Brown v. Merlo

506 P.2d 212, 8 Cal. 3d 855, 106 Cal. Rptr. 388, 66 A.L.R. 3d 505, 1973 Cal. LEXIS 265
CourtCalifornia Supreme Court
DecidedFebruary 20, 1973
DocketSac. 7947
StatusPublished
Cited by293 cases

This text of 506 P.2d 212 (Brown v. Merlo) is published on Counsel Stack Legal Research, covering California Supreme Court primary law. Counsel Stack provides free access to over 12 million legal documents including statutes, case law, regulations, and constitutions.

Bluebook
Brown v. Merlo, 506 P.2d 212, 8 Cal. 3d 855, 106 Cal. Rptr. 388, 66 A.L.R. 3d 505, 1973 Cal. LEXIS 265 (Cal. 1973).

Opinion

Opinion

TOBRINER, J.

Section 17158 of the Vehicle Code, California’s “automobile guest statute,” 1 deprives an injured automobile guest of any recovery *859 for the careless driving of his host unless the injury results from the driver’s willful misconduct or intoxication. Thus, in those cases which the statute reaches, the provision withdraws from automobile “guests,” i.e., passengers who give no compensation for their ride, the protection against negligently inflicted injuries which Califorina law generally affords to all others. Plaintiff, an automobile guest who has been foreclosed by this statute from recovery for injuries caused by defendant’s alleged negligence, contends that the statute conflicts with the constitutional guarantee of “equal protection of the laws” embodied in our state (Cal. Const., art. I, §§ 11, 21) and federal (U.S. Const., 14th Amend.) Constitutions.
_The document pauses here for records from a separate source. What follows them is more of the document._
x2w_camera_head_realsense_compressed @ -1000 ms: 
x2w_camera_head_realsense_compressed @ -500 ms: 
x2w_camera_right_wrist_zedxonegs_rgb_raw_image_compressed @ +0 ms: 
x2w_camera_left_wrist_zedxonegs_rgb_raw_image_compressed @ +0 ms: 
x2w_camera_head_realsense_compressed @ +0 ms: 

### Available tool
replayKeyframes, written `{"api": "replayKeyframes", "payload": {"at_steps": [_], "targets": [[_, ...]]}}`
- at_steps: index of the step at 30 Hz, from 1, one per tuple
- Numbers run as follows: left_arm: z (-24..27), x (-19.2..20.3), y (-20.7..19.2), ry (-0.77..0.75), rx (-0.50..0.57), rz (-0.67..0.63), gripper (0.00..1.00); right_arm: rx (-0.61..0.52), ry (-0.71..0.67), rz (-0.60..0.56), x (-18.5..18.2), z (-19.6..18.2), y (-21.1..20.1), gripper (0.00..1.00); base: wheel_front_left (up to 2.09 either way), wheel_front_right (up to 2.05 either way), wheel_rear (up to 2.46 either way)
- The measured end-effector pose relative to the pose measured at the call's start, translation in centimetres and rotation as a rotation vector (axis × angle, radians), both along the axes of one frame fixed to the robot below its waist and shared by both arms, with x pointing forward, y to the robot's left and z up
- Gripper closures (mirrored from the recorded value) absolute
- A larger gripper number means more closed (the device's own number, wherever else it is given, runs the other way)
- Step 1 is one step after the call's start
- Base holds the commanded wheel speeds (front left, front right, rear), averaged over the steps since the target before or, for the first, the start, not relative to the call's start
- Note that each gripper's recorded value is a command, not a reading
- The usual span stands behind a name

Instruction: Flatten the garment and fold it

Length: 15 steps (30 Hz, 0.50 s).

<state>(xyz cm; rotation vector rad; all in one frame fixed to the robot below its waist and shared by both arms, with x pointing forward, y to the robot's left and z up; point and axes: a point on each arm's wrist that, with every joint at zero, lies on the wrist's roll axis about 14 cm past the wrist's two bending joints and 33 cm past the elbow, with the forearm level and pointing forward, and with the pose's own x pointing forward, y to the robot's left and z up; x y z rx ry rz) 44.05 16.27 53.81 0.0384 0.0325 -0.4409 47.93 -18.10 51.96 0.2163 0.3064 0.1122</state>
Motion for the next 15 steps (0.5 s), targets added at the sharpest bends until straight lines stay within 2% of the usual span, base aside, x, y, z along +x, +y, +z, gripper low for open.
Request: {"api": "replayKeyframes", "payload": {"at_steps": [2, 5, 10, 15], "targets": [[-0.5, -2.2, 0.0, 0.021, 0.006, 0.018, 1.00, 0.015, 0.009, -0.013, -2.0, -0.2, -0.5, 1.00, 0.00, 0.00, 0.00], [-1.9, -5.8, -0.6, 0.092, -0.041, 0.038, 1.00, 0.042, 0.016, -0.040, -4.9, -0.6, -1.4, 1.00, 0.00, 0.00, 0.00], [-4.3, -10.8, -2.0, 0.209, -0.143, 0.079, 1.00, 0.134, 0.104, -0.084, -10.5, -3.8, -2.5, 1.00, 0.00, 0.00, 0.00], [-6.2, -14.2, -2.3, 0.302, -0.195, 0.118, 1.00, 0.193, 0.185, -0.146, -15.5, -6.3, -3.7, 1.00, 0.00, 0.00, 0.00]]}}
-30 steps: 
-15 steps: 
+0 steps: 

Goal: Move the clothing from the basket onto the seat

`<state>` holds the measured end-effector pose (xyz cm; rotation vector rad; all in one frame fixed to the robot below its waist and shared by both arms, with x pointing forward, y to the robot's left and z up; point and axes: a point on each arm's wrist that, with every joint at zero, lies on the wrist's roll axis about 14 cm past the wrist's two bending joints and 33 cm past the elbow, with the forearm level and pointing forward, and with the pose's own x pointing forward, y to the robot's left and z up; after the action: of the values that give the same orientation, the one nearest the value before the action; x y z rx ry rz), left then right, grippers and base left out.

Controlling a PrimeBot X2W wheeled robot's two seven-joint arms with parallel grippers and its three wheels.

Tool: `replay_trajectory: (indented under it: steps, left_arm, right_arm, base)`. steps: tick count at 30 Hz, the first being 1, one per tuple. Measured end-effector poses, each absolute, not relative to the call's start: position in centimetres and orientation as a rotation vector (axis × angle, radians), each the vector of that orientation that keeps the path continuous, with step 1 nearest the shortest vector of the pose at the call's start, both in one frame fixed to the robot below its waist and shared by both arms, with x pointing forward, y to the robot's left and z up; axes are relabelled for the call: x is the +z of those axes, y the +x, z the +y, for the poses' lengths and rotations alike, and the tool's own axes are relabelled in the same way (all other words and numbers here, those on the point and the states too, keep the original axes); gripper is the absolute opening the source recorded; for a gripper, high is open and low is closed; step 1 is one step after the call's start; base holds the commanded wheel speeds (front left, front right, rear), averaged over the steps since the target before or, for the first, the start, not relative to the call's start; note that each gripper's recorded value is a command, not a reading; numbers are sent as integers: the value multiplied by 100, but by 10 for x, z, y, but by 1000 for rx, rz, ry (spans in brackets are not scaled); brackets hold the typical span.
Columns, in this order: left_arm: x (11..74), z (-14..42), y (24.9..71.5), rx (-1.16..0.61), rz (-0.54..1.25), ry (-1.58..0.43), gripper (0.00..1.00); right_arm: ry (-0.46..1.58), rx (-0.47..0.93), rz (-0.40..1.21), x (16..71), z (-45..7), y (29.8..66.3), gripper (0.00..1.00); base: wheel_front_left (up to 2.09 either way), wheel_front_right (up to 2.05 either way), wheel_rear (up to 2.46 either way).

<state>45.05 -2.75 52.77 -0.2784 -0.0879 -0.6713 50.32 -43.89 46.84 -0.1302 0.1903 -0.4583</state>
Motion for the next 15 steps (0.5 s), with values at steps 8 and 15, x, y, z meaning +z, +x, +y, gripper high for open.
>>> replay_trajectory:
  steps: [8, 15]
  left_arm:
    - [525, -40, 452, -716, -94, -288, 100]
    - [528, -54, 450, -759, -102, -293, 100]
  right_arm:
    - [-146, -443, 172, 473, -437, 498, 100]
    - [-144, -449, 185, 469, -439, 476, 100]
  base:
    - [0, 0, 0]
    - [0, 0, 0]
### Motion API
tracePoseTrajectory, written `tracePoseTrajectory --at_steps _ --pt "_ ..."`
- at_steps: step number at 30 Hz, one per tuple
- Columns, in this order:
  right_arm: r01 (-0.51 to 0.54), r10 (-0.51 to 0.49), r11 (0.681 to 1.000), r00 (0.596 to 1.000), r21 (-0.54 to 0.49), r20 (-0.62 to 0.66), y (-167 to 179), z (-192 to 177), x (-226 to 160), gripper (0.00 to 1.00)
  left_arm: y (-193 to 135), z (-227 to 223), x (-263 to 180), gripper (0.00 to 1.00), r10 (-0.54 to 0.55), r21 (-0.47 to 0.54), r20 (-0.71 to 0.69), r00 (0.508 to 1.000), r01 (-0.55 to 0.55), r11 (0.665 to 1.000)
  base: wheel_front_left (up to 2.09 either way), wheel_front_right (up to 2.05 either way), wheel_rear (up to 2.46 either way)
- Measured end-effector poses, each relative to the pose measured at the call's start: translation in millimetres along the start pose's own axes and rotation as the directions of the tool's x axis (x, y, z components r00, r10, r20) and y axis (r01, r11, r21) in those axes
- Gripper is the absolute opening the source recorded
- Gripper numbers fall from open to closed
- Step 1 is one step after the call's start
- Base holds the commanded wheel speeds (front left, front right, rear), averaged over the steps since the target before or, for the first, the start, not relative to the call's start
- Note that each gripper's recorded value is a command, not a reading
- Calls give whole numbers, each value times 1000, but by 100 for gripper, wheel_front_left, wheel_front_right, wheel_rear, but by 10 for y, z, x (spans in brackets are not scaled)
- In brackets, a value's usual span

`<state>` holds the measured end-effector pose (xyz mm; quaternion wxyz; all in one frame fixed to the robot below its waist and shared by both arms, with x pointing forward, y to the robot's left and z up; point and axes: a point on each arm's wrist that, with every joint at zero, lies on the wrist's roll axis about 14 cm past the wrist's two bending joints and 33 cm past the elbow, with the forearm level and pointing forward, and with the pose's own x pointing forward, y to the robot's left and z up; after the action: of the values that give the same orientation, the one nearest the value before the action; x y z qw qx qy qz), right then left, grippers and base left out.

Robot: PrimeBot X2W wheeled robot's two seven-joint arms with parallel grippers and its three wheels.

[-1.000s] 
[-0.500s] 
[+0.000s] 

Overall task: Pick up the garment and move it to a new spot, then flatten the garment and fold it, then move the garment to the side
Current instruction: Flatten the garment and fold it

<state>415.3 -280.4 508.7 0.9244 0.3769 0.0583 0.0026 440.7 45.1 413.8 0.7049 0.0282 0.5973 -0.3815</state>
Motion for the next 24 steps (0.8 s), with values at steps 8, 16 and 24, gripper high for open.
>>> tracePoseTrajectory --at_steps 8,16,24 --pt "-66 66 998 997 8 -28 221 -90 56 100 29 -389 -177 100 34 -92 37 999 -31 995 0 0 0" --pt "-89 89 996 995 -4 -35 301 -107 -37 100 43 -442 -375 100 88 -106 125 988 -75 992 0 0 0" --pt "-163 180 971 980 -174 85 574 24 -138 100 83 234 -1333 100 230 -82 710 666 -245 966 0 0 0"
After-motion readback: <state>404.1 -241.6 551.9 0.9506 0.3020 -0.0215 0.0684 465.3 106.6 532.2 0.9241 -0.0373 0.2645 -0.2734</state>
For the reasons discussed below, we have concluded that plaintiff’s constitutional attack must be sustained. As we shall explain, two distinct justifications—(1) the protection of hospitality and (2) the elimination of collusive lawsuits—have traditionally been proffered to support the guest statute’s operation. Upon analysis, however, neither justification constitutes a rational basis for the differential treatment actually accorded by the statute’s classification scheme. As we discuss more fully below, the “protection of hospitality” rationale exhibits a number of fatal defects: first, this rationale fails to explain why the statute accords differential treatment to automobile guests as distinguished from all other guests or, indeed, all other recipients of hospitality or generosity, second, it fails to explain, in light of recent developments in comparable legal doctrines, how such an interest in protecting hospitality can rationally justify the withdrawal of legal protection from guests; and finally, it completely ignores the prevalence of liability insurance coverage today, a factual development which largely undermines any rational connection between the prevention of suits and the protection of hospitality.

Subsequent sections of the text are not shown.